#C12261. Simple Linear Regression on CSV Data

    ID: 41669 Type: Default 1000ms 256MiB

Simple Linear Regression on CSV Data

Simple Linear Regression on CSV Data

Given a CSV file as input, where the first line contains the header feature,target and each subsequent line contains a data point, your task is to train a simple linear regression model using the provided data.

You must split the data into a training set and a test set using the following rule: the training set consists of the first \(\lfloor0.75 \times n\rfloor\) rows (excluding the header) and the test set consists of the remaining rows, where \(n\) is the total number of data rows.

Use the training data to compute the regression coefficients with the formulas:

  • \(b = \frac{\operatorname{Cov}(x, y)}{\operatorname{Var}(x)}\)
  • \(a = \bar{y} - b\bar{x}\)

Here, \(\bar{x}\) and \(\bar{y}\) denote the means of the training features and targets, \(\operatorname{Cov}(x, y) = \frac{1}{n}\sum_{i=1}^{n}(x_i-\bar{x})(y_i-\bar{y})\) and \(\operatorname{Var}(x) = \frac{1}{n}\sum_{i=1}^{n}(x_i-\bar{x})^2\).
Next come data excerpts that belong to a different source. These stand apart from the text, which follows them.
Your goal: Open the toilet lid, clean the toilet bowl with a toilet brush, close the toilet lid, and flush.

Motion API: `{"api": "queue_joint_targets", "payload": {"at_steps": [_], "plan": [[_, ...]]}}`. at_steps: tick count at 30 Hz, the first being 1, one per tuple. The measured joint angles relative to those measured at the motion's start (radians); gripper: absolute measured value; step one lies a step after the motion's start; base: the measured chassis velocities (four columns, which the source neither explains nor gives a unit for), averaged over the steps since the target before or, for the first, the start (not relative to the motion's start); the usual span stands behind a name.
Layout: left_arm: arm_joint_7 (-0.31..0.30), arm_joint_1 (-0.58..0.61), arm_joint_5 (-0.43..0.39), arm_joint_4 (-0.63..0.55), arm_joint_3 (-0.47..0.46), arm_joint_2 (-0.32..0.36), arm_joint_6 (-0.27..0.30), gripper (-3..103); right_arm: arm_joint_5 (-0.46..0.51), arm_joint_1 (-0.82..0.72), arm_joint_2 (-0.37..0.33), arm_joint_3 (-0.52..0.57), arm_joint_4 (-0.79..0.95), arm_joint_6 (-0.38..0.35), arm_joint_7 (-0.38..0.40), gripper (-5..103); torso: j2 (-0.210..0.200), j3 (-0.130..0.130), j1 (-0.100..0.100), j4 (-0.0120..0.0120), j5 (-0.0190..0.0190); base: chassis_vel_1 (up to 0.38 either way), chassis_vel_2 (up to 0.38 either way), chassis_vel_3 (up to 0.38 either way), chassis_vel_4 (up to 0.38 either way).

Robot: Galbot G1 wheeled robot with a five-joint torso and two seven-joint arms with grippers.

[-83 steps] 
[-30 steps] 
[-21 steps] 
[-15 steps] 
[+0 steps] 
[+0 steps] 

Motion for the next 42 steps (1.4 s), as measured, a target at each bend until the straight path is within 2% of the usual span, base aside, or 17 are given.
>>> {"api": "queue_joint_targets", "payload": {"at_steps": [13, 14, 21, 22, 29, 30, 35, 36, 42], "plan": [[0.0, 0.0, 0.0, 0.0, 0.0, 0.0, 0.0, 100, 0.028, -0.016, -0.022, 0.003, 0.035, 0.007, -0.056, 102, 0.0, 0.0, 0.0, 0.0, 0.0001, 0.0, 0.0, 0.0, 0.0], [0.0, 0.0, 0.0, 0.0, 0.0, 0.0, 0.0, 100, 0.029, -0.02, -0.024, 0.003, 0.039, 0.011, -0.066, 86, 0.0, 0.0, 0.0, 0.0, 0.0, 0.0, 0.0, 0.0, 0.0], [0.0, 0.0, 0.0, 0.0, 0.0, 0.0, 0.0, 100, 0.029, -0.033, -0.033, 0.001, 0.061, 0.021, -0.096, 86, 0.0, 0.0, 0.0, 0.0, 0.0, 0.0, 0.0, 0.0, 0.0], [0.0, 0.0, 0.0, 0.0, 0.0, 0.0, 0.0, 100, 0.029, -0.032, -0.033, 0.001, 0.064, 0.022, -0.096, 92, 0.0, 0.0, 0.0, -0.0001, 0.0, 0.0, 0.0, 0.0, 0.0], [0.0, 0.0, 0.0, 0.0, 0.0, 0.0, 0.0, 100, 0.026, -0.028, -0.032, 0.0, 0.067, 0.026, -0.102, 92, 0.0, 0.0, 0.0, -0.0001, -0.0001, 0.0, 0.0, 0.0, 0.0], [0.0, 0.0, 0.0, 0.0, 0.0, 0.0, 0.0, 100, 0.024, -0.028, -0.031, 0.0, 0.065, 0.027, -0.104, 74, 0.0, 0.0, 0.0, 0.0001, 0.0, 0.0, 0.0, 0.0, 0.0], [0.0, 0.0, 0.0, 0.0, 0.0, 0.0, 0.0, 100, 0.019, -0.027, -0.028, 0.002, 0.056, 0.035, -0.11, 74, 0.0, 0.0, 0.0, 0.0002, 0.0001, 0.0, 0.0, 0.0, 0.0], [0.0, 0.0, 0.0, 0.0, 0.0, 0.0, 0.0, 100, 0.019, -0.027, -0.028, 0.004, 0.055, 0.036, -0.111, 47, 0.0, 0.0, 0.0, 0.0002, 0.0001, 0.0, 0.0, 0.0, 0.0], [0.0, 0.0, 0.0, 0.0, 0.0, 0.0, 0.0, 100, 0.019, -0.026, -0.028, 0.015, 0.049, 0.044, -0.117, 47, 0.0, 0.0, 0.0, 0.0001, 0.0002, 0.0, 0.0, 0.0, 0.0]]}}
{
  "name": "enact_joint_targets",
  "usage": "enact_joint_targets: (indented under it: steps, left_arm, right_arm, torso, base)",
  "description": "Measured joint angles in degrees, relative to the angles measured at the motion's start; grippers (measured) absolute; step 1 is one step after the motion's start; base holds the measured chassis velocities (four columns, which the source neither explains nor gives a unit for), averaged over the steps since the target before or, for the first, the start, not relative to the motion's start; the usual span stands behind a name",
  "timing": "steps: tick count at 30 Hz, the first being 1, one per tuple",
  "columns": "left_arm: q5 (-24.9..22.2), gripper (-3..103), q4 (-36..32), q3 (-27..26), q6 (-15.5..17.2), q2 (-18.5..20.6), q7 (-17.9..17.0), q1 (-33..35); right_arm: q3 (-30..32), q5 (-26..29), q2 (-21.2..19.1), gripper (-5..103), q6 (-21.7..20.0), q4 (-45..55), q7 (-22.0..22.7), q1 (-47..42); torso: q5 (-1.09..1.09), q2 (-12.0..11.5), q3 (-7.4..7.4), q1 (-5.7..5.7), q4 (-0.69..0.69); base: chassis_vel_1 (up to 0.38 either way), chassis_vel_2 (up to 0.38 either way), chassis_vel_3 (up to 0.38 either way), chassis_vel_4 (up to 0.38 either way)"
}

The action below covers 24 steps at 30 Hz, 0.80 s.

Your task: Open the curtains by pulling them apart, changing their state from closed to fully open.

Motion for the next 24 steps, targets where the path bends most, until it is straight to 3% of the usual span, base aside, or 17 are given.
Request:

Then, for each test sample, predict the target value using the equation:

\(y_{pred} = a + bx\)

and compute the Mean Squared Error (MSE) as follows:

\(\text{MSE} = \frac{1}{m}\sum_{i=1}^{m}(y_{pred} - y_{true})^2\), where \(m\) is the number of test samples.

Output the MSE with at least 6 decimal places.

inputFormat

The input is provided via standard input in CSV format. The first line is the header "feature,target". Each subsequent line contains two comma-separated numbers representing a data point corresponding to the feature and target, respectively.

outputFormat

Output the Mean Squared Error (MSE) as a floating point number printed to standard output with at least 6 decimal places.## sample

feature,target
1,2
2,3
3,5
4,4
5.444444

</p>